(Records provided begins)

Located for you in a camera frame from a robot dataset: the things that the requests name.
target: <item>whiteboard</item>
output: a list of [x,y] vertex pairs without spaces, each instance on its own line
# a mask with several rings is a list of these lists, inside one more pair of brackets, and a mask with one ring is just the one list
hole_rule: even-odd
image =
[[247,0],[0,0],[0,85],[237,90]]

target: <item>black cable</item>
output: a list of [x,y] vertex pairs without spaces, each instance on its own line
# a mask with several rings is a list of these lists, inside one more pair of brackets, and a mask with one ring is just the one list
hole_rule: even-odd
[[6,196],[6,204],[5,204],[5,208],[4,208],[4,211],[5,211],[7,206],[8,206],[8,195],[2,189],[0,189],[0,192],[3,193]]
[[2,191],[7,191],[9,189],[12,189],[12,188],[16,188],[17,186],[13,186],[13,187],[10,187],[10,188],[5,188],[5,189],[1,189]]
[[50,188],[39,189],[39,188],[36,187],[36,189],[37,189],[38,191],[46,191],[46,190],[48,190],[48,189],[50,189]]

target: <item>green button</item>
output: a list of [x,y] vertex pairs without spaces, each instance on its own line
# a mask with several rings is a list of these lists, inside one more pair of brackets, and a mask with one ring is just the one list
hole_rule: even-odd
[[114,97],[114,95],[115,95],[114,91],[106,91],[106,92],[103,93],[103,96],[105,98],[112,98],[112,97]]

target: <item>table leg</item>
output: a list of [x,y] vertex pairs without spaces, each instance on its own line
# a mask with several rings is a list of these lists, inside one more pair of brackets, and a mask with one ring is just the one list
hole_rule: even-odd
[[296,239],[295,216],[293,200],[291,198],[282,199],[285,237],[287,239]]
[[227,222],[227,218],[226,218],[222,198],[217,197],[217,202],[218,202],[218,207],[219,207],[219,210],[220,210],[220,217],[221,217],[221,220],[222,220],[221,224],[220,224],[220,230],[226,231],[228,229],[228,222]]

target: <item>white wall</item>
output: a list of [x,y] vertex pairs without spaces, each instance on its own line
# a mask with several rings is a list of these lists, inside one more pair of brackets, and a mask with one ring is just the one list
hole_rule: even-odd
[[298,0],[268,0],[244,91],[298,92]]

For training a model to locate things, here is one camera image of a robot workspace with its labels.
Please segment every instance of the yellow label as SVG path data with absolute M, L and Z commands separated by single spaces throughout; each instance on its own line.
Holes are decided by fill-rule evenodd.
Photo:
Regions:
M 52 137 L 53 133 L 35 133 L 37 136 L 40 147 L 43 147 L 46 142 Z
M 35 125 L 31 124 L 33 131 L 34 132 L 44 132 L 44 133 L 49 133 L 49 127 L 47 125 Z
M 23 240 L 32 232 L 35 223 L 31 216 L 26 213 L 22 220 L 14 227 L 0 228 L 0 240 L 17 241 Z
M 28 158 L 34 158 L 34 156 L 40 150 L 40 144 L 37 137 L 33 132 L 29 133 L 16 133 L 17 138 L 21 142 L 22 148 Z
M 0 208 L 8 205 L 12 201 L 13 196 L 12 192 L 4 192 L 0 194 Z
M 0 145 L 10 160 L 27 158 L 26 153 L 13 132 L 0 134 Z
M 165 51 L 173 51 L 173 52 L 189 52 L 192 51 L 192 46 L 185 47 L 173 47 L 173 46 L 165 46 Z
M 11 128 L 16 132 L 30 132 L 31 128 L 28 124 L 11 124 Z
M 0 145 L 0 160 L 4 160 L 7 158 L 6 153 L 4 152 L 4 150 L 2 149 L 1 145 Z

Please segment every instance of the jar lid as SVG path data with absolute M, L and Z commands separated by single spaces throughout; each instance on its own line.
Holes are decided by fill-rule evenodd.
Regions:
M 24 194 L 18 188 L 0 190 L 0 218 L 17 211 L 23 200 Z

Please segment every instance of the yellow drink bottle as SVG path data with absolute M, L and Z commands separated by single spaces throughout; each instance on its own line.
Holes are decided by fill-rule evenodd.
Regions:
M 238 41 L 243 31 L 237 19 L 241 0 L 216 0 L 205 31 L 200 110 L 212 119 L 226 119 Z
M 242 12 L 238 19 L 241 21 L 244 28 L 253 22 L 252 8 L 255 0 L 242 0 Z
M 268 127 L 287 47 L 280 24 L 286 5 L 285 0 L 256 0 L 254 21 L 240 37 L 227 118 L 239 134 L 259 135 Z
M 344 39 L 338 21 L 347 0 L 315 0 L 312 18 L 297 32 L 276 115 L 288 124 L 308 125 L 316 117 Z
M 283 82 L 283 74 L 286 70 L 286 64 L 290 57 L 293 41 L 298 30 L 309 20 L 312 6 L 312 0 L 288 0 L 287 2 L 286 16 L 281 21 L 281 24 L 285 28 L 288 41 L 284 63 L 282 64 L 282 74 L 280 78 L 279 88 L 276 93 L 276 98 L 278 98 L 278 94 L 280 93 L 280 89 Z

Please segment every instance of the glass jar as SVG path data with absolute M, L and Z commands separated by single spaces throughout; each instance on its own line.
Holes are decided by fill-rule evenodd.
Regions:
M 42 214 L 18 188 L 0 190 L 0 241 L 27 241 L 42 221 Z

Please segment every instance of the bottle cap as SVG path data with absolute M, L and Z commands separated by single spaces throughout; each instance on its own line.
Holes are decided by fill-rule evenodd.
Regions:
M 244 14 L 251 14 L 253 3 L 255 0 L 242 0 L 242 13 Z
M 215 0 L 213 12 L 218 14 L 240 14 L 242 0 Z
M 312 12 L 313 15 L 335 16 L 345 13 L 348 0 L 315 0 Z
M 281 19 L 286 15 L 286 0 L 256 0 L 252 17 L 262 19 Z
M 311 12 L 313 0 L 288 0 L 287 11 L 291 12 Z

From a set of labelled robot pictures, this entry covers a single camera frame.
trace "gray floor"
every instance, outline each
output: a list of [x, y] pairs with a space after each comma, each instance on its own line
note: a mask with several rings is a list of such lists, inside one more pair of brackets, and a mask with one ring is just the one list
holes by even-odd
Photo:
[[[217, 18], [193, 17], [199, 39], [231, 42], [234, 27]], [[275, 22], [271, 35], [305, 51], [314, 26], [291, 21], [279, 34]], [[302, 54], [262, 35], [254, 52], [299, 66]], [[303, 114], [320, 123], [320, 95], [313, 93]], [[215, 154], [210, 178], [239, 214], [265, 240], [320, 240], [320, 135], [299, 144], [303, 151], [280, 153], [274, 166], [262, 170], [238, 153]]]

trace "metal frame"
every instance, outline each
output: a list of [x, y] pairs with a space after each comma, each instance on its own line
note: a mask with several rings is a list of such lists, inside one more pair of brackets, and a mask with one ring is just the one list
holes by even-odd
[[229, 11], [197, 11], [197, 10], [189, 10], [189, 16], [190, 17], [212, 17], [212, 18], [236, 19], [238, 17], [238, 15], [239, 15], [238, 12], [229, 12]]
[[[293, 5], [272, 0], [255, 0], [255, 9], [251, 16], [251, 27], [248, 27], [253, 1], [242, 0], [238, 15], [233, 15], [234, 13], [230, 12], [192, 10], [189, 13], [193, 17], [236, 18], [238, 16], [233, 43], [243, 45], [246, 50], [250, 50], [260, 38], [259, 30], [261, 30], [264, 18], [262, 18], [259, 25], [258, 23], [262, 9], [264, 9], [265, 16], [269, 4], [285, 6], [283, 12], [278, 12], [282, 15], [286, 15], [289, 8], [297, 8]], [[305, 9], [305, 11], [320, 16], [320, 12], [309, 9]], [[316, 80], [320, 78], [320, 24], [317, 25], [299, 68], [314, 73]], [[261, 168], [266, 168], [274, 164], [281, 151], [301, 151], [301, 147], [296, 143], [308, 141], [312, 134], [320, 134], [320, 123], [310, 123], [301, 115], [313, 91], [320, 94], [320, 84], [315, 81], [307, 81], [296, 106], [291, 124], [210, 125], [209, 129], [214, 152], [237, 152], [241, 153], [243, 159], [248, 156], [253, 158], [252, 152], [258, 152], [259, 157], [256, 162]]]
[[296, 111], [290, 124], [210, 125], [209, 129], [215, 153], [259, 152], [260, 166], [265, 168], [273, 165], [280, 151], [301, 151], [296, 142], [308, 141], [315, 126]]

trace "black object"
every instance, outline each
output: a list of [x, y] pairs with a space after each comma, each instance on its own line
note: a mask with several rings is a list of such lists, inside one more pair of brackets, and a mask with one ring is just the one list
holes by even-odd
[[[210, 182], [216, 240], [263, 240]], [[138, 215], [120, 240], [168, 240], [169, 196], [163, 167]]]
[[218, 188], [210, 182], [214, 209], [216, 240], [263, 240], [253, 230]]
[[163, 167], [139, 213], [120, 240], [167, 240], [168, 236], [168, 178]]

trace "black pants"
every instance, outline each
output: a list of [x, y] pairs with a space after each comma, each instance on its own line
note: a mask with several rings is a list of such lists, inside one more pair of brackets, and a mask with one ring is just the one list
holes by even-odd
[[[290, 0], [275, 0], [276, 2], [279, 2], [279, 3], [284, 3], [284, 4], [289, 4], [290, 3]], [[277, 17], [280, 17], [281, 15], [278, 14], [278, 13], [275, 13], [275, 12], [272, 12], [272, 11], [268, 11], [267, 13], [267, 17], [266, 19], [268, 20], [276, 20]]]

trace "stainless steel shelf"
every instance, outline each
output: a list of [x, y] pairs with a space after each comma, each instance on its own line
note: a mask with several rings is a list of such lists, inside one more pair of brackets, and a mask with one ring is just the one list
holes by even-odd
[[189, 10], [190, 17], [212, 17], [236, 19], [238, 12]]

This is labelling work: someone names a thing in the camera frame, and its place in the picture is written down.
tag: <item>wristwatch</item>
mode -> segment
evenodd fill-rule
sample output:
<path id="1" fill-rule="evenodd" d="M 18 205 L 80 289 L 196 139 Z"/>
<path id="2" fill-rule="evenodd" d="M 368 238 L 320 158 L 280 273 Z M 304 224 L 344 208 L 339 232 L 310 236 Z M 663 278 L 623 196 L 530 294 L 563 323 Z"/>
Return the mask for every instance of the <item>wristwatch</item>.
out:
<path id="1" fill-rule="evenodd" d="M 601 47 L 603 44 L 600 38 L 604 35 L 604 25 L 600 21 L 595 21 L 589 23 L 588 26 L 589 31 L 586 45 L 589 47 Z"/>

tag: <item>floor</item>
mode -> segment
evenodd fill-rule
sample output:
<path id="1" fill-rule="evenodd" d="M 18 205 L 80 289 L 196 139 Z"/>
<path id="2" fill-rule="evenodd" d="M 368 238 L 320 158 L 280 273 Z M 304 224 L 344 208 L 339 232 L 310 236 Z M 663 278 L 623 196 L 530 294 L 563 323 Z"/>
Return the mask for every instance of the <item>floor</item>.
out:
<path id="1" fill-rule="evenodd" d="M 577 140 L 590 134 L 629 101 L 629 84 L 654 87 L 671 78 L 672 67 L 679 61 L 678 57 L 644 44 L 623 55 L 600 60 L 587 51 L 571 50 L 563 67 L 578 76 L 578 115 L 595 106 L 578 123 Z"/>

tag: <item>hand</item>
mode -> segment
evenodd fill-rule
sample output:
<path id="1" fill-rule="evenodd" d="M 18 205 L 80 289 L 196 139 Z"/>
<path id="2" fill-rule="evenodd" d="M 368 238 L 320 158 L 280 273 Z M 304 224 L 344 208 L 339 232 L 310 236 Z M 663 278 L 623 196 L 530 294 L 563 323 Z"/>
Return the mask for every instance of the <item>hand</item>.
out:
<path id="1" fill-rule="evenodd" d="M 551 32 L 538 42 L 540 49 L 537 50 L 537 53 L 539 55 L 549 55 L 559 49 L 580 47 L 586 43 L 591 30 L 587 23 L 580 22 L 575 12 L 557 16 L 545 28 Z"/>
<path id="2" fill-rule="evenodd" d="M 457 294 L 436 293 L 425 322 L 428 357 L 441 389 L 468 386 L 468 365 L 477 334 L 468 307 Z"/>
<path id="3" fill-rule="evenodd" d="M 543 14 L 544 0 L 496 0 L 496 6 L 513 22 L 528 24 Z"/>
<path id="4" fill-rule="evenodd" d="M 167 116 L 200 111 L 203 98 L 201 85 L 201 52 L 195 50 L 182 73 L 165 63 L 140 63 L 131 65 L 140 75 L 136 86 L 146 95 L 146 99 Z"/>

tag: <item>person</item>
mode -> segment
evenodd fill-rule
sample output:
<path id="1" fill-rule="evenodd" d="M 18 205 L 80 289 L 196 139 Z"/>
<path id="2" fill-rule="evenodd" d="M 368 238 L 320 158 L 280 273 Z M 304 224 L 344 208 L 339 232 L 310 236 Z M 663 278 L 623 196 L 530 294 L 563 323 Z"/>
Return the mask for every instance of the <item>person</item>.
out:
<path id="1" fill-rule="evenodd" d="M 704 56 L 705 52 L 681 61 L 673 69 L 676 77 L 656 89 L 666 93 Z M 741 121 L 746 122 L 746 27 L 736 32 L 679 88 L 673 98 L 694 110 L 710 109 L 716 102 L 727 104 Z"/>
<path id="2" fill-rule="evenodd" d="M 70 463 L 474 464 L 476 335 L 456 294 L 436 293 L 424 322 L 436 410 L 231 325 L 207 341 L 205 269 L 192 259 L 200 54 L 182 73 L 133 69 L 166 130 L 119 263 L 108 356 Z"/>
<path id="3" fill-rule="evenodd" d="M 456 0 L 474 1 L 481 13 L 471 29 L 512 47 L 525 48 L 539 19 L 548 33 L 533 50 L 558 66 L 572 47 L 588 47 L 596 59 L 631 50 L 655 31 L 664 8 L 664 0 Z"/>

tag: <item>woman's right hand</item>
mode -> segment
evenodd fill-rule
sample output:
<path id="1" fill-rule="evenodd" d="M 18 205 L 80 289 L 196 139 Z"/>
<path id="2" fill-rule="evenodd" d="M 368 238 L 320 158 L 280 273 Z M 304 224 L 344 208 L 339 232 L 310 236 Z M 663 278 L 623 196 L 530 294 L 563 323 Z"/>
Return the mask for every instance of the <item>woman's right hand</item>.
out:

(Records provided ends)

From the first line of the data above to the line holding "target: <item>black cable</item>", reproduce each line exactly; emit no other lines.

Located for you in a camera frame from a robot dataset: the things that the requests name.
target: <item>whiteboard</item>
output: a list of [x,y] vertex pairs without spaces, each instance on its own line
# a mask with several rings is a list of these lists, inside one more pair of brackets, and a mask with one ring is just the one list
hole_rule: even-odd
image =
[[247,0],[0,0],[0,85],[237,90]]

target: <item>black cable</item>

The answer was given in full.